• TASK TO COMPLETE: Please retype the records that appear below, exactly and in full.

═════ MATERIAL FOR THIS TASK ═════

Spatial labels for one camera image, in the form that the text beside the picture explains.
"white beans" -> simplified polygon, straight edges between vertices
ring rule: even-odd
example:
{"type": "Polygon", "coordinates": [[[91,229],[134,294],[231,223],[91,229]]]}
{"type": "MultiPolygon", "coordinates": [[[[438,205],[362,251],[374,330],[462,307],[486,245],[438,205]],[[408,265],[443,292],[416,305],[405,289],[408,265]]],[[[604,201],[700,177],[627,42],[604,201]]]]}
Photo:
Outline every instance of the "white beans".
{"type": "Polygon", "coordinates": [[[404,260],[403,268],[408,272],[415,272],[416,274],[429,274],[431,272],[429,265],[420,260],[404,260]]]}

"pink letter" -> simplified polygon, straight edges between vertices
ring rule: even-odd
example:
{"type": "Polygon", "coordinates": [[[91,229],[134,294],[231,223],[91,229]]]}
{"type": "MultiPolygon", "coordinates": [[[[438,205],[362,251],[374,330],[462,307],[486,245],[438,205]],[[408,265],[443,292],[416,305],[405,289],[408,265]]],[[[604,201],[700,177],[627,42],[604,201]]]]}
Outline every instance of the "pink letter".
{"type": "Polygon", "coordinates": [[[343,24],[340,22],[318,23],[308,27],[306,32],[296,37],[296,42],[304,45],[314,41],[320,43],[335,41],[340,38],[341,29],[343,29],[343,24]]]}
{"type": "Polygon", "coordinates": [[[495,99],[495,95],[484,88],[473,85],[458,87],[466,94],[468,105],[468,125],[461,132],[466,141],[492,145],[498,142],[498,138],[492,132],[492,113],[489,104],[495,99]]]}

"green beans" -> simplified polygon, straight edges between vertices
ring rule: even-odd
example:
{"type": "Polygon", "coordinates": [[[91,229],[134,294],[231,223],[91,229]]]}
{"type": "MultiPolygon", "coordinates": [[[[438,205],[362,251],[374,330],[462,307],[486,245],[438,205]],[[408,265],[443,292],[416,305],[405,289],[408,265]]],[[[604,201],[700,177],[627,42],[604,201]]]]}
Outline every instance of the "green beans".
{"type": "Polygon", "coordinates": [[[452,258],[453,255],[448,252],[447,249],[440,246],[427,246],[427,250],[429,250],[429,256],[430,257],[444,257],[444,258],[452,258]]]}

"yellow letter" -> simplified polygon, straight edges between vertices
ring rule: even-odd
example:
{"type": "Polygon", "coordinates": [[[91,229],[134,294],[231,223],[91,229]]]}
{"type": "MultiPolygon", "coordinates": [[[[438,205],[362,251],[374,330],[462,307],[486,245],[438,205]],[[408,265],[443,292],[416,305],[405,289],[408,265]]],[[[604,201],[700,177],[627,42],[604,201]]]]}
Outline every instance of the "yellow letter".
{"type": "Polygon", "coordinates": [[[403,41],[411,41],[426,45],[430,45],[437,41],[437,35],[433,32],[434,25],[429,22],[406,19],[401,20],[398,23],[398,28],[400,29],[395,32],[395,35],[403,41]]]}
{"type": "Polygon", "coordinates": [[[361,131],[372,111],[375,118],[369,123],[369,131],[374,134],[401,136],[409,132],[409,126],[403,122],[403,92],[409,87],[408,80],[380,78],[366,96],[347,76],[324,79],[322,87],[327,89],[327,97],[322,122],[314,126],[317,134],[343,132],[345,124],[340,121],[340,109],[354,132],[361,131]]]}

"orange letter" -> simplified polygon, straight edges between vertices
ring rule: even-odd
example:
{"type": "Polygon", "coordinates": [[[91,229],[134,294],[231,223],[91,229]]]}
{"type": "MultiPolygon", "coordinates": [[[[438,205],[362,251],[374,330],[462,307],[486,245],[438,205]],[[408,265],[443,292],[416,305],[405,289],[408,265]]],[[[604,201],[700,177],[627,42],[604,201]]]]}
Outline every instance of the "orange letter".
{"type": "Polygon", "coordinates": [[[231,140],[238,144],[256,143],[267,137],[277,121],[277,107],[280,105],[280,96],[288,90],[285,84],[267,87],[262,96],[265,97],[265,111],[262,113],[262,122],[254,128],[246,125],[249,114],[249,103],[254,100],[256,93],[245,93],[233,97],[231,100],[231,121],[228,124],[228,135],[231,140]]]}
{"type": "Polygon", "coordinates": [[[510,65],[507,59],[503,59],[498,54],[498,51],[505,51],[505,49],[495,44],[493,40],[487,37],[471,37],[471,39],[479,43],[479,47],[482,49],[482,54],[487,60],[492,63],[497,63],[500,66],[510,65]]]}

═════

• RESULT OF THE EXERCISE:
Spatial labels for one camera image, in the form that the text beside the picture explains.
"white beans" -> simplified polygon, straight edges between vertices
ring rule: even-odd
example:
{"type": "Polygon", "coordinates": [[[91,229],[134,294],[231,223],[91,229]]]}
{"type": "MultiPolygon", "coordinates": [[[[438,205],[362,251],[374,330],[462,307],[486,245],[438,205]],[[408,265],[443,292],[416,305],[405,289],[408,265]]],[[[604,201],[700,177],[627,42],[604,201]]]]}
Photo:
Outline every instance of the "white beans".
{"type": "Polygon", "coordinates": [[[404,260],[403,268],[408,272],[415,272],[416,274],[429,274],[431,272],[429,265],[420,260],[404,260]]]}

"pink letter" -> simplified polygon, straight edges between vertices
ring rule: even-odd
example:
{"type": "Polygon", "coordinates": [[[91,229],[134,294],[231,223],[91,229]]]}
{"type": "MultiPolygon", "coordinates": [[[[438,205],[362,251],[374,330],[462,307],[486,245],[438,205]],[[408,265],[443,292],[416,305],[405,289],[408,265]]],[[[604,201],[700,177],[627,42],[604,201]]]]}
Outline every instance of the "pink letter".
{"type": "Polygon", "coordinates": [[[343,24],[340,22],[318,23],[308,27],[306,32],[296,37],[296,42],[304,45],[314,41],[320,43],[335,41],[340,38],[341,29],[343,29],[343,24]]]}
{"type": "Polygon", "coordinates": [[[495,99],[495,95],[484,88],[473,85],[458,87],[466,94],[468,105],[468,125],[461,132],[466,141],[492,145],[498,142],[498,138],[492,132],[492,113],[489,104],[495,99]]]}

"green beans" -> simplified polygon, straight edges between vertices
ring rule: even-odd
example:
{"type": "Polygon", "coordinates": [[[91,229],[134,294],[231,223],[91,229]]]}
{"type": "MultiPolygon", "coordinates": [[[[438,205],[362,251],[374,330],[462,307],[486,245],[438,205]],[[408,265],[443,292],[416,305],[405,289],[408,265]]],[[[604,201],[700,177],[627,42],[604,201]]]]}
Outline every instance of the "green beans".
{"type": "Polygon", "coordinates": [[[452,258],[453,255],[448,252],[447,249],[440,246],[427,246],[427,250],[429,250],[429,256],[430,257],[444,257],[444,258],[452,258]]]}

"yellow letter" -> simplified polygon, straight edges between vertices
ring rule: even-odd
example:
{"type": "Polygon", "coordinates": [[[91,229],[134,294],[231,223],[91,229]]]}
{"type": "MultiPolygon", "coordinates": [[[[438,205],[362,251],[374,330],[462,307],[486,245],[438,205]],[[408,265],[443,292],[416,305],[405,289],[408,265]]],[[[604,201],[700,177],[627,42],[604,201]]]]}
Outline every instance of the "yellow letter".
{"type": "Polygon", "coordinates": [[[403,41],[411,41],[426,45],[430,45],[437,41],[437,35],[433,32],[434,25],[429,22],[406,19],[401,20],[398,23],[398,28],[400,29],[395,32],[395,35],[403,41]]]}
{"type": "Polygon", "coordinates": [[[361,131],[372,111],[375,118],[369,123],[369,131],[374,134],[401,136],[409,132],[409,126],[403,122],[403,92],[409,87],[408,80],[380,78],[366,96],[347,76],[324,79],[322,87],[327,89],[327,97],[322,122],[314,126],[317,134],[343,132],[345,124],[340,121],[340,109],[354,132],[361,131]]]}

"orange letter" -> simplified polygon, straight edges between vertices
ring rule: even-odd
example:
{"type": "Polygon", "coordinates": [[[91,229],[134,294],[231,223],[91,229]]]}
{"type": "MultiPolygon", "coordinates": [[[[438,205],[362,251],[374,330],[462,307],[486,245],[438,205]],[[408,265],[443,292],[416,305],[405,289],[408,265]]],[[[604,201],[700,177],[627,42],[604,201]]]]}
Outline every instance of the "orange letter".
{"type": "Polygon", "coordinates": [[[231,140],[238,144],[256,143],[267,137],[277,121],[277,107],[280,105],[280,96],[288,90],[285,84],[267,87],[262,96],[265,97],[265,111],[262,113],[262,122],[254,128],[246,125],[249,114],[249,103],[254,100],[256,93],[245,93],[233,97],[231,100],[231,121],[228,124],[228,135],[231,140]]]}
{"type": "Polygon", "coordinates": [[[510,65],[507,59],[503,59],[498,54],[498,51],[505,51],[505,49],[495,44],[493,40],[487,37],[471,37],[471,39],[479,43],[479,47],[482,49],[482,54],[487,60],[492,63],[497,63],[500,66],[510,65]]]}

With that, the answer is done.